20. 1. 2020

Changes to expenses for official travel abroad

The regulation (Official Gazette of the Republic of Slovenia, nr. 76-3317/2019, Regulation) governs expenses for official travel abroad claimable by civil servants, functionaries in state bodies, self-governing local communities, public agencies, public funds, public institutes, public commercial establishments and bodies governed by public law.

The provisions of this Regulation have also found their way into several private sector collective agreements, making the Regulation applicable to all employers bound by any of the collective activity agreements listed below.

The following collective agreements include a direct reference to the Regulation and make provision for its application with regard to claiming expenses for official travel abroad:
    • Collective Agreement for the Hospitality and Tourism Industries;
    • Collective Agreement for the Agriculture and Food Processing Industry;
    • Collective Agreement for Slovenian Electricity Industry;
    • Collective Agreement for the Newspaper, Publishing and Bookselling Sector;
    • Collective Agreement for the Paper and Paper-converting Industry;
    • Collective agreement for the metal products and foundry Industry;
    • Collective agreement for public utility services;
    • Collective Agreement for the Construction Industry, etc.

A key change is an increase in the per diem rates for individual countries and destinations. A number of years ago the Government of the Republic of Slovenia reduced the per diem rates for certain countries and cities in order to make budget savings. The Regulation reverses this earlier decision and will see these rates increase. For example, from 1 January 2020 to 31 December 2020, per diem rates of EUR 36 (for trips longer than 14 hours) will be payable for trips to Croatia, Serbia, Bosnia and Herzegovina, Hungary, EUR 49 for Italy, Austria, the United Kingdom, and from 1 January 2021 they will increase to EUR 40 for Croatia, Serbia, Bosnia and Herzegovina, Hungary and EUR 55 for Italy, Austria, and the United Kingdom.

The Regulation also reinstated the travel allowance for journeys lasting between 6 and 8 hours, payable at 25% of the per diem rate, with workers entitled to a one-meal allowance during these trips. For travel abroad lasting between 8 hours (previously 10 hours) and 14 hours, workers shall be entitled to 75% of the per diem rate and two-meal allowance.

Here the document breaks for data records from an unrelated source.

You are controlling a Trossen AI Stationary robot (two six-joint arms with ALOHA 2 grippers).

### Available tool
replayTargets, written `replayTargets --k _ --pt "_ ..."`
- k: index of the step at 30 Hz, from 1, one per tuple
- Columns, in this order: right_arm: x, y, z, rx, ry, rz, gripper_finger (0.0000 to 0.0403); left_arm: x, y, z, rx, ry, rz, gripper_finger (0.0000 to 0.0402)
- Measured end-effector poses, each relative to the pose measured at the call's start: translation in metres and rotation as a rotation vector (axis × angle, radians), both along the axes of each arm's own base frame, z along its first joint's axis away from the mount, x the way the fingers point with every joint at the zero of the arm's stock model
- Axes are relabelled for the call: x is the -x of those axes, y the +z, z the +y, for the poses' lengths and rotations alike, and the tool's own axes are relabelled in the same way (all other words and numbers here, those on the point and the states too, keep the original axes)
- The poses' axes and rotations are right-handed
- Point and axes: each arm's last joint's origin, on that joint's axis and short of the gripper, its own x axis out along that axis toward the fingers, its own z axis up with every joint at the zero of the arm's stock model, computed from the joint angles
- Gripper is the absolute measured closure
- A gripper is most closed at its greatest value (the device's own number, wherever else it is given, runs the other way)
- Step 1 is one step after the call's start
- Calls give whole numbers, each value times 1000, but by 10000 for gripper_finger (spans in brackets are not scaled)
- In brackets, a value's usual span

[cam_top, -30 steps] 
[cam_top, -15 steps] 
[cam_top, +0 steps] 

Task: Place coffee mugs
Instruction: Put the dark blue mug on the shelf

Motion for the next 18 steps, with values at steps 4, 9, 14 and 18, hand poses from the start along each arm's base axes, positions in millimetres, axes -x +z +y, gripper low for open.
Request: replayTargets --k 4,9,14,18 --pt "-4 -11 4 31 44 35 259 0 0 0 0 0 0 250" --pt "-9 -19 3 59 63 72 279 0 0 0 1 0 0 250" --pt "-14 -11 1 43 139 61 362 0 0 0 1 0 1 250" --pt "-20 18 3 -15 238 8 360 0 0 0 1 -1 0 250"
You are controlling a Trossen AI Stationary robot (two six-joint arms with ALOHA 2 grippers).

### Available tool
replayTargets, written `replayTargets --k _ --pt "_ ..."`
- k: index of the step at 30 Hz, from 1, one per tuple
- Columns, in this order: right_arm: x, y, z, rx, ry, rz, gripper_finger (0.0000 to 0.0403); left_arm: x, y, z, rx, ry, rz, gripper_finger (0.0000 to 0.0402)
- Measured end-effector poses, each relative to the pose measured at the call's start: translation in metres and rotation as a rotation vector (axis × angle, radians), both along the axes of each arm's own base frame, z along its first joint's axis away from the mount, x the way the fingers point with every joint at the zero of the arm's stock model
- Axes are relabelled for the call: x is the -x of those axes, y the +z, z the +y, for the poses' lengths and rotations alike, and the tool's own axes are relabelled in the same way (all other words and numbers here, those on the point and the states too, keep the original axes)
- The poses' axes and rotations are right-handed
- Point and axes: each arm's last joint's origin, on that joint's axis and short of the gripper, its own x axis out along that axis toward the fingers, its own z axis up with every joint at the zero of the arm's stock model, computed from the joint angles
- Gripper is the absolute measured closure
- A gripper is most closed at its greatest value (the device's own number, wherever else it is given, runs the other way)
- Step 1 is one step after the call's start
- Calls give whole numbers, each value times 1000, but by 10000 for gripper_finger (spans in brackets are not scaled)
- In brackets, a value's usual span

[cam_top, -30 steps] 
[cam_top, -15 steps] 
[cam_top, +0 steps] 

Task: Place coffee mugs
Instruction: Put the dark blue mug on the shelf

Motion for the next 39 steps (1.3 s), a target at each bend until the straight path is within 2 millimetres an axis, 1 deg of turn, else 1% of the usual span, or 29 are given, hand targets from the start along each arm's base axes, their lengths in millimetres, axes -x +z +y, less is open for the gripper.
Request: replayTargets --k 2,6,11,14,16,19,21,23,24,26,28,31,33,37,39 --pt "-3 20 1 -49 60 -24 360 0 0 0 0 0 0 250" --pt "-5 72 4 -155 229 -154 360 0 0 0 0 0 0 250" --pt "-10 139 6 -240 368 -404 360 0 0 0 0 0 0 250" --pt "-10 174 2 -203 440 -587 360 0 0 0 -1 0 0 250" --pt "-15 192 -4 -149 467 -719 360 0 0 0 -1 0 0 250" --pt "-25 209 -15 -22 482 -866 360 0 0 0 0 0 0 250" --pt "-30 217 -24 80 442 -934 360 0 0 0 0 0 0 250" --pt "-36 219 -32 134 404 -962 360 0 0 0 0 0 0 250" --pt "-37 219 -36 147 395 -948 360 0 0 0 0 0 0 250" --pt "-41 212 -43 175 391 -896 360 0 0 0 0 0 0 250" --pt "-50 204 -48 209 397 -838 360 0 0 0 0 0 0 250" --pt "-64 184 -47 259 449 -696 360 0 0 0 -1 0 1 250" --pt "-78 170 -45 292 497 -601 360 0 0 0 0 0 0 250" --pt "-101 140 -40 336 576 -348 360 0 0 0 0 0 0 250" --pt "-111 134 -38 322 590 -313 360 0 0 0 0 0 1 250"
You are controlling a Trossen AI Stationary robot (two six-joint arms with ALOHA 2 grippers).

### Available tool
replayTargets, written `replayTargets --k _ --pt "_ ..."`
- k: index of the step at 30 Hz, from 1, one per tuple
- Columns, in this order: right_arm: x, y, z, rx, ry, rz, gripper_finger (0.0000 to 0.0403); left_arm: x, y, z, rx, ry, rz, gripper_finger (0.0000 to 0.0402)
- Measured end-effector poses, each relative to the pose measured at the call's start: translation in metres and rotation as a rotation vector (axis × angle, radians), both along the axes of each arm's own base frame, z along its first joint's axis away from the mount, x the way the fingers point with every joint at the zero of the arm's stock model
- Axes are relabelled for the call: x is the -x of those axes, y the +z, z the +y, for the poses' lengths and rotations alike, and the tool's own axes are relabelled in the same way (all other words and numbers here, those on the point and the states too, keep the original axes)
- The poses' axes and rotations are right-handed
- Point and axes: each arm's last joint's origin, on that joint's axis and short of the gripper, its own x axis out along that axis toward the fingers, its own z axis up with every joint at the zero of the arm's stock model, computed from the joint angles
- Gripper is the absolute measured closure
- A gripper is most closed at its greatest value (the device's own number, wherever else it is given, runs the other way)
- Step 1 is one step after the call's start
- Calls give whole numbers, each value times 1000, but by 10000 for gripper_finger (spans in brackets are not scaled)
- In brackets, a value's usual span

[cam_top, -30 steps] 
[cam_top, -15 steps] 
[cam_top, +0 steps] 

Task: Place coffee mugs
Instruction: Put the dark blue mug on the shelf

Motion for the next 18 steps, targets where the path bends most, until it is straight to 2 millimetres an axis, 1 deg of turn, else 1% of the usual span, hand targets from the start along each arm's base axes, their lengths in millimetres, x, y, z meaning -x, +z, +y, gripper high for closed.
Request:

Undoubtedly, advancements in modern travel had an influence on the adoption of the Regulation, evidenced by the fact that workers must also be reimbursed for costs by of toll, tunnel, and vignette charges, etc. For the most part, employers reimbursed workers for these expenses, whereas now they have a statutory obligation to do so. This can also be seen in the slightly amended provisions concerning the reimbursement of health insurance premiums with medical assistance abroad, which, according to the new Regulation, is now refunded in the amount of insurance costs for the basic sum insured, except where an employee requires a business visa or an insurance policy with a higher or minimum coverage (e.g. for Argentina, Ukraine, Turkey, etc. insurance must cover costs of EUR 30,000.00).

The Regulation only applies to expenses for travel from and including 1 January 2020 onwards. However, expenses incurred before that date fall under the provisions of the old regulation, irrespective of when the expenses are to be calculated and paid.